Items from a data source
+++

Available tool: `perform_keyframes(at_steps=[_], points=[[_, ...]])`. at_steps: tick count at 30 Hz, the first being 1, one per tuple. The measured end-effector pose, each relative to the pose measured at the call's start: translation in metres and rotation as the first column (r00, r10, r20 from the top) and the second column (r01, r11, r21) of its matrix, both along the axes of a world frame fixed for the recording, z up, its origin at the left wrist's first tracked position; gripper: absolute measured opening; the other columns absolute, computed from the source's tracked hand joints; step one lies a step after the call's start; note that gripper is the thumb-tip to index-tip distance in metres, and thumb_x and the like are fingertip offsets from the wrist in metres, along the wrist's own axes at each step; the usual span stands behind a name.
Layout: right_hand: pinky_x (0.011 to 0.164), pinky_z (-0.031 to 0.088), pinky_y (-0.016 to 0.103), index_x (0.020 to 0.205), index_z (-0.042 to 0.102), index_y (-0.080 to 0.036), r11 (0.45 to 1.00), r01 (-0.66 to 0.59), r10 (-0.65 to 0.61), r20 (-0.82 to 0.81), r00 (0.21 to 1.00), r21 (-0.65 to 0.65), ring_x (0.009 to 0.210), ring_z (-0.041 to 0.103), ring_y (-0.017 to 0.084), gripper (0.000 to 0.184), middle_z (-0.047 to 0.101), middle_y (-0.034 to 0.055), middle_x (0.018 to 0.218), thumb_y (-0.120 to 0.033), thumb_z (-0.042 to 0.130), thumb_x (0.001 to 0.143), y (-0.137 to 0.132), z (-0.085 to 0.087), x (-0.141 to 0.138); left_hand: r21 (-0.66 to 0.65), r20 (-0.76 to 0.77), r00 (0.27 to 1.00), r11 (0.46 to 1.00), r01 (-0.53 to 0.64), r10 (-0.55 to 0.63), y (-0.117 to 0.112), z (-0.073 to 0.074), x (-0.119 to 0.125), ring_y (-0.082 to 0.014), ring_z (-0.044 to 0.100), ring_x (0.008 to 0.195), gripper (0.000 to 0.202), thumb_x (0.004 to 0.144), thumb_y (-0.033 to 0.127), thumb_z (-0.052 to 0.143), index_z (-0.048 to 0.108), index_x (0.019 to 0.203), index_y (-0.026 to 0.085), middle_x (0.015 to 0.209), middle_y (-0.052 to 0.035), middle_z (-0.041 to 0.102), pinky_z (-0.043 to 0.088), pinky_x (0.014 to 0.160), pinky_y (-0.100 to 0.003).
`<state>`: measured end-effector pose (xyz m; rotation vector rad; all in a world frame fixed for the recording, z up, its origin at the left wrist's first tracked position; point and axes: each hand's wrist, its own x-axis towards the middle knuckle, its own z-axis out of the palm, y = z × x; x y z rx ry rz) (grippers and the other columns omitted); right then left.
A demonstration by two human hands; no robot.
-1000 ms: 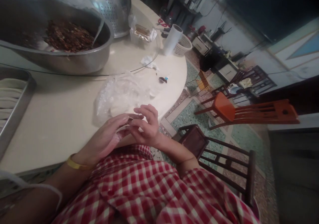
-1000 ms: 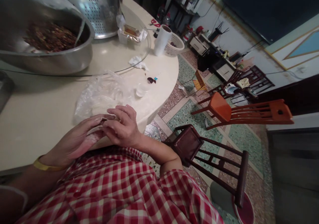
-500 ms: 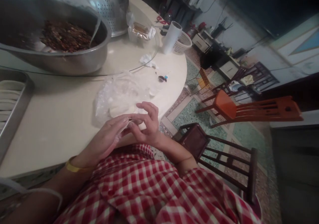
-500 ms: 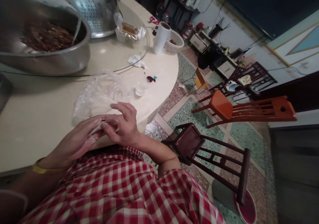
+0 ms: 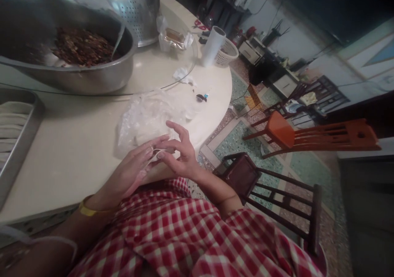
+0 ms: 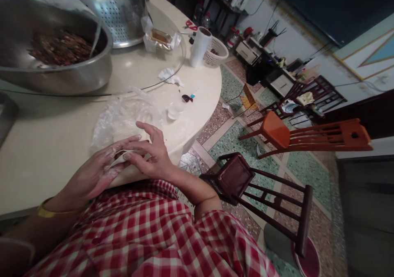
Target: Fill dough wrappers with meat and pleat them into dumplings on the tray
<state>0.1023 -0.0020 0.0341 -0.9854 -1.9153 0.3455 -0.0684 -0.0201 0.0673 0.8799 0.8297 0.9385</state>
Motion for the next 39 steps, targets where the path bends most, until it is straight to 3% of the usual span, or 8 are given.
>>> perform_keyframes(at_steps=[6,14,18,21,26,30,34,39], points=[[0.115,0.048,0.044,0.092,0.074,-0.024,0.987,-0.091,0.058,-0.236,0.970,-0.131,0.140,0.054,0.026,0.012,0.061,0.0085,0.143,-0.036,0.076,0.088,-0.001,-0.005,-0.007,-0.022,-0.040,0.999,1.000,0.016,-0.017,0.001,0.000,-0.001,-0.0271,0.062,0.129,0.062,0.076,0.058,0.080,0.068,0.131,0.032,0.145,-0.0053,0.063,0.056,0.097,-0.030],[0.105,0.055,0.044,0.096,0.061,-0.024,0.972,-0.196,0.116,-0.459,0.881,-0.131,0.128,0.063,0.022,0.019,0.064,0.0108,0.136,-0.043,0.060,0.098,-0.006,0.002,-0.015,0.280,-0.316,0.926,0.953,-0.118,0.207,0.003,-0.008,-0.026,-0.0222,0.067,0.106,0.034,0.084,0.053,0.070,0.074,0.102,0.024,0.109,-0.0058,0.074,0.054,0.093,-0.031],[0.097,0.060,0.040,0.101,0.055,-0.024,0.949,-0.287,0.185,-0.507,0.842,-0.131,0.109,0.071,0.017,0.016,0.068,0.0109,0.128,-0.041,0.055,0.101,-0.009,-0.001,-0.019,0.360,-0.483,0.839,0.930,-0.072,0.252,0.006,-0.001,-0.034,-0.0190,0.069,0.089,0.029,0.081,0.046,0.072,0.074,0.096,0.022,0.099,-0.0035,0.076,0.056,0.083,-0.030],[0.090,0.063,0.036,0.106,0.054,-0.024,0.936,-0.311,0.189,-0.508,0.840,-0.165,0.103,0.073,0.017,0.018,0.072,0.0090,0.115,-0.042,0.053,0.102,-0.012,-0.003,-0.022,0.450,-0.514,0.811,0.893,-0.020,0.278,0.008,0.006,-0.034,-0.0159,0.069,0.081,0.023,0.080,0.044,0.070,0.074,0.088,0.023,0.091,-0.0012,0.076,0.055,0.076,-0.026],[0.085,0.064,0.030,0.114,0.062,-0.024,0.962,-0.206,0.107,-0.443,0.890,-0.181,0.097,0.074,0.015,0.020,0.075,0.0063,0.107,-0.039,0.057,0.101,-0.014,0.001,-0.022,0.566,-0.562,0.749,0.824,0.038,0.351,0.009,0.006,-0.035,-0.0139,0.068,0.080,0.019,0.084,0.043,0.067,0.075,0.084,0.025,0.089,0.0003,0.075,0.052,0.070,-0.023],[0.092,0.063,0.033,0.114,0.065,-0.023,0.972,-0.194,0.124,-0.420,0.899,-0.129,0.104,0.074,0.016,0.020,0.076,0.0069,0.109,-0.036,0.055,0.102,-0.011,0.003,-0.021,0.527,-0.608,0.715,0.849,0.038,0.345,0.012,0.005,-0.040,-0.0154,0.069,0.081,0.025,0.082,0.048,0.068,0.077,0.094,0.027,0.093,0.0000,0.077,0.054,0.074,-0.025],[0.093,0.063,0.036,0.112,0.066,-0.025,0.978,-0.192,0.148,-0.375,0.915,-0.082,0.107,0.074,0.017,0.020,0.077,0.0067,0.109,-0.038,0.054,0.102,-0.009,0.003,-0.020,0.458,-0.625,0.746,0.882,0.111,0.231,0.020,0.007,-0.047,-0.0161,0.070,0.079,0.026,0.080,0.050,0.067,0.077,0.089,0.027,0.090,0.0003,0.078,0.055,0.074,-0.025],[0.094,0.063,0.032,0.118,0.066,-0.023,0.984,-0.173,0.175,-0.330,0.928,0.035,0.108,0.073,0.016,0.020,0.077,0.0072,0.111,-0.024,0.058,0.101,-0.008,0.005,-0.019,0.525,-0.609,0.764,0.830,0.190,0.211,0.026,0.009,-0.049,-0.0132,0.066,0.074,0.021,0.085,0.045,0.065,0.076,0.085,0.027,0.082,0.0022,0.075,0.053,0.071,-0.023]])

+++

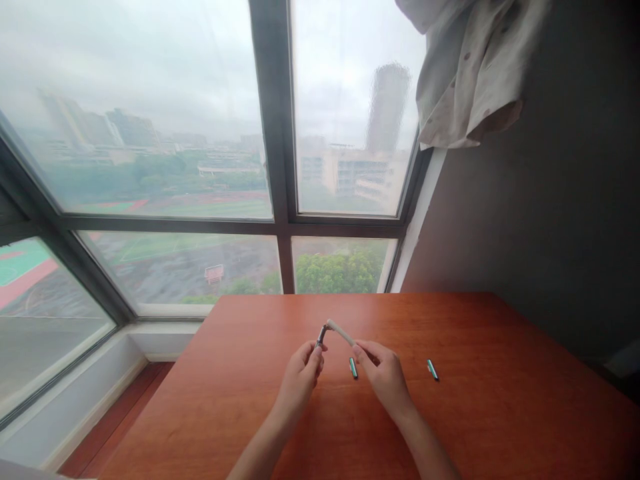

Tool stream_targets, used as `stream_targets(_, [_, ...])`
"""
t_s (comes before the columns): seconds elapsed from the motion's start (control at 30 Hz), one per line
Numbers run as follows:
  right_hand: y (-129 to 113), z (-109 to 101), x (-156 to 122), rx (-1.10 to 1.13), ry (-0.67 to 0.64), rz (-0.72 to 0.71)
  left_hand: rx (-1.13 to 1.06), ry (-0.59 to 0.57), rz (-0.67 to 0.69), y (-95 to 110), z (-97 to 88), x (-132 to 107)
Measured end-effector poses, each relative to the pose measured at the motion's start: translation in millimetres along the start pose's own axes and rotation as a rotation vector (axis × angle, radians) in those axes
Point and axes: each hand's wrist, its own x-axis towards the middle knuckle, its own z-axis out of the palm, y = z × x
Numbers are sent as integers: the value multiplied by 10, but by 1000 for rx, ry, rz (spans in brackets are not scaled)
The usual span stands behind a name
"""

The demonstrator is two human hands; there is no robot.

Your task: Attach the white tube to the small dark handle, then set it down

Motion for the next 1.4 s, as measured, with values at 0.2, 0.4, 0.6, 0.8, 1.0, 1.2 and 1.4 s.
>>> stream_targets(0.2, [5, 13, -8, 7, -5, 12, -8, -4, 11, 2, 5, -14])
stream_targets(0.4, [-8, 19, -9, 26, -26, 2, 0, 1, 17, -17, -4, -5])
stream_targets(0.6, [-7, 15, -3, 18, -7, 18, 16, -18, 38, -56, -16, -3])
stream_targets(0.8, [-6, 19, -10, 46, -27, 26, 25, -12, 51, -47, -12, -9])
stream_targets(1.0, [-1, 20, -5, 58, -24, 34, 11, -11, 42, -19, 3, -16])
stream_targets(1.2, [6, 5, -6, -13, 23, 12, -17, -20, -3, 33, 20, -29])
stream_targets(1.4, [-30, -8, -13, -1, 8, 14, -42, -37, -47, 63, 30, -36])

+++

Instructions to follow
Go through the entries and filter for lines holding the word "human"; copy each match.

Written solution
A demonstration by two human hands; no robot.
The demonstrator is two human hands; there is no robot.

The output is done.